Act 39 was passed two years ago in expectation that adequate universal insurance coverage was just around the corner. Much has changed. An important assumption – that no Vermonter would have cause to swallow lethal drugs to relieve their families of the financial burden of costly end of life treatment – is now unsupported. Without adequate end of life insurance coverage, unwanted death by cheap lethal drugs remains a risk. People in other states have been told, “we won’t pay for your cancer treatment but we will pay for your pills.” Is this happening to Vermonters? As a heath care oversight committee, will you take the time to find out?

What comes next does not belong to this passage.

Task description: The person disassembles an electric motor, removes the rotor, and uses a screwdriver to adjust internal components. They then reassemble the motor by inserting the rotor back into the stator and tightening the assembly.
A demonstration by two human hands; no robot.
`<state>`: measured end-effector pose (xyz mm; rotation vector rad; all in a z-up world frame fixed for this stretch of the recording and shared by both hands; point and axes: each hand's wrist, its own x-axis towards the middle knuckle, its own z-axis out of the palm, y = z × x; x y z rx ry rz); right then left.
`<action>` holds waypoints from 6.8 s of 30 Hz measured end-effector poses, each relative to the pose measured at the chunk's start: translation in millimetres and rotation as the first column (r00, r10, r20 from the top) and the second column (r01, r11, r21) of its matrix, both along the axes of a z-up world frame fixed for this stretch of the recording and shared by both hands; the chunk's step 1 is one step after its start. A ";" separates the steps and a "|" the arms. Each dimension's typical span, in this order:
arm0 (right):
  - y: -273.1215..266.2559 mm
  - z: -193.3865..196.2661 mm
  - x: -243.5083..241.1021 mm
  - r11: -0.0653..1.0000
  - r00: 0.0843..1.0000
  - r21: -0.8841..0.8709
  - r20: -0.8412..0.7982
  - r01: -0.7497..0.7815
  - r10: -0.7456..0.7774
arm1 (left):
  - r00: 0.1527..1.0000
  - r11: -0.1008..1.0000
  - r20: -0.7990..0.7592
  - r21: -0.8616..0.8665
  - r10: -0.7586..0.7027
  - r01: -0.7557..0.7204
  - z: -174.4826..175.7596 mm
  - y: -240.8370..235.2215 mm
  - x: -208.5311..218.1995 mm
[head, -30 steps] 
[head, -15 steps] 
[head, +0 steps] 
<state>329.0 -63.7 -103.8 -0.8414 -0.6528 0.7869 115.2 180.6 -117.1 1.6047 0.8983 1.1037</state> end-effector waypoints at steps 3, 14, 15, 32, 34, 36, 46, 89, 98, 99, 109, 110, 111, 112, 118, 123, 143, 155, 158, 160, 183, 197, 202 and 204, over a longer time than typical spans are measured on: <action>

As to the unintended connection between unwanted suicide and legalized assisted death, I must tell the story of my eldest son. As a teen he was a constant suicide risk. Through the wise, compassionate help of state social workers, he escaped his teen years alive. Some years ago he sat in the well of the House and listened to testimony at a large public hearing some years ago. Not having made the connection myself, I asked him afterwards what he thought of the meeting. My brilliant, troubled son began to shake in angry fear. “Those hypocrites,” he said. “They’ve been telling me all this time that suicide is never OK.” When I said the law is meant for adults at end of life, his teenage hypocrisy meter just pegged my response as one more example of “do as I say, not as I do, it’s all right for adults, not OK for kids.”
My last story illustrates the best path for Vermont and addresses a concern raised by Oliver Brody. Before she died on March 7, my mother was under the care of Dr. Zail Berry, a palliative care professor and physician and a longtime member of the Vermont Alliance for Ethical Healthcare. I believe I heard Dr. Berry testify before this committee, perhaps eight years ago, that end-stage cancer patients can be both conscious and substantially pain-free. This assertion proved true for my mother. Despite an aggressive cancer that was shutting down her body, my mother was relaxed and talking with us just a few hours before 11 pm March 6, when she went to sleep, and died the next morning. I don’t know what my mother thought about Act 39. I do know the circumstances of her passing were, to me, an example of what Vermont must strive for: the highest standards of palliative care education and practice for Vermonters at end of life.
As I reach the conclusion of my testimony, I am struck by how many of the stories I have told are my own. I lead a pretty typical life. I think that most Vermonters would, in a safe, constructive setting, tell their real-life stories. I ask this committee to take the time, and take the lead.